*YOUR ASSIGNMENT*: Below are lines of data; restate word for word those running from the line containing "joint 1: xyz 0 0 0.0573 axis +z" to the line containing "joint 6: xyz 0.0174", inclusive, and no others.
*** Begin section ***
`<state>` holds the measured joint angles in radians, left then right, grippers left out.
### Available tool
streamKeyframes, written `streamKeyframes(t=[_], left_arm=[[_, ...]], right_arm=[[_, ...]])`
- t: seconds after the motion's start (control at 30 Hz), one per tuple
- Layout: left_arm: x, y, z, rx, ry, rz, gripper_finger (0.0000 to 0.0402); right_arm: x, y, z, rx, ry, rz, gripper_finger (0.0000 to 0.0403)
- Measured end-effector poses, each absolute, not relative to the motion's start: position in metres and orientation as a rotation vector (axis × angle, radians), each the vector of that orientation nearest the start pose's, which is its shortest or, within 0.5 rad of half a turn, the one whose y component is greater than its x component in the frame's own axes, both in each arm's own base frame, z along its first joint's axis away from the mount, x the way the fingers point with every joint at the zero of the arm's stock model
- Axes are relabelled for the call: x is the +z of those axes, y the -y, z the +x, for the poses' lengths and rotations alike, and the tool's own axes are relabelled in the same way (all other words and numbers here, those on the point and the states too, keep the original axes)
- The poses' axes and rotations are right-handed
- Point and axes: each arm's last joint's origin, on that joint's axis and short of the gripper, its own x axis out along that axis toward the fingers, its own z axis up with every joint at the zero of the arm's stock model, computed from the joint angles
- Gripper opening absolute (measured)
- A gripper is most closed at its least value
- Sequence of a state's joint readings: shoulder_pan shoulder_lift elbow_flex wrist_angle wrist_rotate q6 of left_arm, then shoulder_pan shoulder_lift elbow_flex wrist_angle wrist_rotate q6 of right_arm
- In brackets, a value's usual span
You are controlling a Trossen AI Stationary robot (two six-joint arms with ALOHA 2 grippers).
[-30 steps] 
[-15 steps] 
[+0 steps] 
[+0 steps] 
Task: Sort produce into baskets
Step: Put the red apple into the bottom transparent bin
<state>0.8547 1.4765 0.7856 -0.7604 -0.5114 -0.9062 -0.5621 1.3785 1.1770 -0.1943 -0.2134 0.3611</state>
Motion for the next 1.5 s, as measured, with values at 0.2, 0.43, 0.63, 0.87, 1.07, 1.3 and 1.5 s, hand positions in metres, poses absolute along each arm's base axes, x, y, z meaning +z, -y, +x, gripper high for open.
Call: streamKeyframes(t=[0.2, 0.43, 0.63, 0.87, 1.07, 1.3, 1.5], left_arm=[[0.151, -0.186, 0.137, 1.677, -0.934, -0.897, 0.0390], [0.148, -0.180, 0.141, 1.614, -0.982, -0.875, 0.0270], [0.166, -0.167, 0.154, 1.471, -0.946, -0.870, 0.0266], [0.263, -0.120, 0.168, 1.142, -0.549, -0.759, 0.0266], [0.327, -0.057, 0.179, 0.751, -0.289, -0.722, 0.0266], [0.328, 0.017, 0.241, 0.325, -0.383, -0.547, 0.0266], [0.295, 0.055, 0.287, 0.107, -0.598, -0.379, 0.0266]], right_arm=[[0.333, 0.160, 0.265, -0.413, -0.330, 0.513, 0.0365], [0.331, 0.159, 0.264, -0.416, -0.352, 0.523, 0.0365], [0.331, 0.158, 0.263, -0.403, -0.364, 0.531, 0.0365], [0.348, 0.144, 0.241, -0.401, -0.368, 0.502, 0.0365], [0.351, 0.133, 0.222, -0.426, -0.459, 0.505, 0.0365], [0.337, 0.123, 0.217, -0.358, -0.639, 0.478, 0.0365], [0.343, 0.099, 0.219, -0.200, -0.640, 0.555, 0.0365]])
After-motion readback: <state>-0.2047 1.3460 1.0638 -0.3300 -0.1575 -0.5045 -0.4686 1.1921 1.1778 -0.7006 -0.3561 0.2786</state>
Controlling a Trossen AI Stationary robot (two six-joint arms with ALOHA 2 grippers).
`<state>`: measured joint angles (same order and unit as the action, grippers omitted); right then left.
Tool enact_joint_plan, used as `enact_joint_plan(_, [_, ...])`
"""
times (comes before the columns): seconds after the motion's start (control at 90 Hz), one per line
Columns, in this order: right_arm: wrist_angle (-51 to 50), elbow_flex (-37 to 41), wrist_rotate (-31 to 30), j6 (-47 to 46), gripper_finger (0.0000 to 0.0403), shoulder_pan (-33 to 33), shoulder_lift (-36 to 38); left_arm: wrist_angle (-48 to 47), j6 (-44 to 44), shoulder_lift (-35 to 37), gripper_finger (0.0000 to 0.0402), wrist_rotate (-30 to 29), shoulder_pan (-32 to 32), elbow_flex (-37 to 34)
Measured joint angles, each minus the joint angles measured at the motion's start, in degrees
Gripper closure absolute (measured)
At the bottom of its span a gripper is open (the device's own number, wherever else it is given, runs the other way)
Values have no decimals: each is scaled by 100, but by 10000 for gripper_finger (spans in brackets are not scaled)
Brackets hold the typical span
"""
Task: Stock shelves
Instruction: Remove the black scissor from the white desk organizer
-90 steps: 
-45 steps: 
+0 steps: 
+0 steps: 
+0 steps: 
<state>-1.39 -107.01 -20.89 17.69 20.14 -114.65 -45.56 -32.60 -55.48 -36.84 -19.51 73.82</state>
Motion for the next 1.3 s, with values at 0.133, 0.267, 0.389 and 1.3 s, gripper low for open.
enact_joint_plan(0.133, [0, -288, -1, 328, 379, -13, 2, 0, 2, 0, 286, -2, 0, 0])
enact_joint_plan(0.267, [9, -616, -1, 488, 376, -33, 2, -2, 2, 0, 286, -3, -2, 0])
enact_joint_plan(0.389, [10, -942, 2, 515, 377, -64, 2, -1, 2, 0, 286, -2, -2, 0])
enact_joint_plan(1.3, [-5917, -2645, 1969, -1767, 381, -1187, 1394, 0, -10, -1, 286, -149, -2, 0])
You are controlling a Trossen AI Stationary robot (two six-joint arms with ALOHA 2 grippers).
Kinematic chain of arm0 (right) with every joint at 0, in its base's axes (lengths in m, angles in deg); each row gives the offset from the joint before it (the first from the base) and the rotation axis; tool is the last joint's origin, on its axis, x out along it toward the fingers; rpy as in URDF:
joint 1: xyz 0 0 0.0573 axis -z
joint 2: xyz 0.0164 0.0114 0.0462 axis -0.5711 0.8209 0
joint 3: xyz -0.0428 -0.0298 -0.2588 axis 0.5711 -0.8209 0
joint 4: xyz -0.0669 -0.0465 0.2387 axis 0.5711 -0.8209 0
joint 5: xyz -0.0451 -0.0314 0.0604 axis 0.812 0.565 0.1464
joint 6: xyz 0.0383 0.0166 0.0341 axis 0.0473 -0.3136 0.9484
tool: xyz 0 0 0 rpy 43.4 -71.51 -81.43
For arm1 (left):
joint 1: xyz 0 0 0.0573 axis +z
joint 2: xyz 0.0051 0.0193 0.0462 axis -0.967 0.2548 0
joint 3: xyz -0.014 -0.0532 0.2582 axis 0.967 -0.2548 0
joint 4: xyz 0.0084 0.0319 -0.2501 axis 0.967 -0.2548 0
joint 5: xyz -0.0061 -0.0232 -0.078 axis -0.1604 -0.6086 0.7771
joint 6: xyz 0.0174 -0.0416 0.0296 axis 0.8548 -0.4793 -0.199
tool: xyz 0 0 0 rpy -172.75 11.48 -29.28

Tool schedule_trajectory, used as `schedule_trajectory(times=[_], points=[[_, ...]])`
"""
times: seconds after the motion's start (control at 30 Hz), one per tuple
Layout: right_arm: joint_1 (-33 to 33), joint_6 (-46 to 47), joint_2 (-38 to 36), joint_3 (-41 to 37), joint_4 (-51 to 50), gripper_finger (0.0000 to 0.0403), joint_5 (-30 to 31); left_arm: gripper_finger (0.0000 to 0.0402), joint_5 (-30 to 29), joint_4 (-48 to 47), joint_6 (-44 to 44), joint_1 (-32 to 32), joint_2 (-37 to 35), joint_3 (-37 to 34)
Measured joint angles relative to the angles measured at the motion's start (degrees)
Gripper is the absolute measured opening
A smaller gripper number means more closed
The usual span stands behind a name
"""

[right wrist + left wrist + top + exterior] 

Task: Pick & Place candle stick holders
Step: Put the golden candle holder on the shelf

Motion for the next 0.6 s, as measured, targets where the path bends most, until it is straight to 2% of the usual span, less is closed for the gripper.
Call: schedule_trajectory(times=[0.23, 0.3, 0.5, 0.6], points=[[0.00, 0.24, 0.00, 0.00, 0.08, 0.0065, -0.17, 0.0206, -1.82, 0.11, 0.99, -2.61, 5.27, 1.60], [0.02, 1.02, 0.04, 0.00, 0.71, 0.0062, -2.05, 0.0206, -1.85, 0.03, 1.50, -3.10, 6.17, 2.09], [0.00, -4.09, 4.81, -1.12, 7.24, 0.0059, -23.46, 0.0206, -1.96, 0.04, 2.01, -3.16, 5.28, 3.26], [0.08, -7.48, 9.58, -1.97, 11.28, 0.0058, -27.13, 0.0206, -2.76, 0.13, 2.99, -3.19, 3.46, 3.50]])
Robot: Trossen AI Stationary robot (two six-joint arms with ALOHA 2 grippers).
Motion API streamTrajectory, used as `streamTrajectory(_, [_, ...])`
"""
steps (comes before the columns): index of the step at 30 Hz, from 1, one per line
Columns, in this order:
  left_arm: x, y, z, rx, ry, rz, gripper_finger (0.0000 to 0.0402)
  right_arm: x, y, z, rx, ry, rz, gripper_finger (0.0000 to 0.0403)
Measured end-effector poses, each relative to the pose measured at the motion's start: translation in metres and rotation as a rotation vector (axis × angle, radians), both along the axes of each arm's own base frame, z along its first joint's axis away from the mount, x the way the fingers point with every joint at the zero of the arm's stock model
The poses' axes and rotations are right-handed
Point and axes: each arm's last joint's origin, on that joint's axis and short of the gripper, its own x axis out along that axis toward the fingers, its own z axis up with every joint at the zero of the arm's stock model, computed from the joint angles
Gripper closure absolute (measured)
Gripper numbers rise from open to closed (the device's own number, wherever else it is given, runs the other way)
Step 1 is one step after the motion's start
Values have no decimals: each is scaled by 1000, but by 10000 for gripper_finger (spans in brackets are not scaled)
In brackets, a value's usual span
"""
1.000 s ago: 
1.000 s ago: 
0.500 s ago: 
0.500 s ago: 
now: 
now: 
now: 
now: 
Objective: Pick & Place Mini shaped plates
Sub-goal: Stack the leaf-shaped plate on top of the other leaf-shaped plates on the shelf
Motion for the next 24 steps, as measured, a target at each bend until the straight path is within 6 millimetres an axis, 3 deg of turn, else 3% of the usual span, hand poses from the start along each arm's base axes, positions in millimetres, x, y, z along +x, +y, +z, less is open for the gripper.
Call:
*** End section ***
*ANSWER BELOW*:
joint 1: xyz 0 0 0.0573 axis +z
joint 2: xyz 0.0051 0.0193 0.0462 axis -0.967 0.2548 0
joint 3: xyz -0.014 -0.0532 0.2582 axis 0.967 -0.2548 0
joint 4: xyz 0.0084 0.0319 -0.2501 axis 0.967 -0.2548 0
joint 5: xyz -0.0061 -0.0232 -0.078 axis -0.1604 -0.6086 0.7771
joint 6: xyz 0.0174 -0.0416 0.0296 axis 0.8548 -0.4793 -0.199

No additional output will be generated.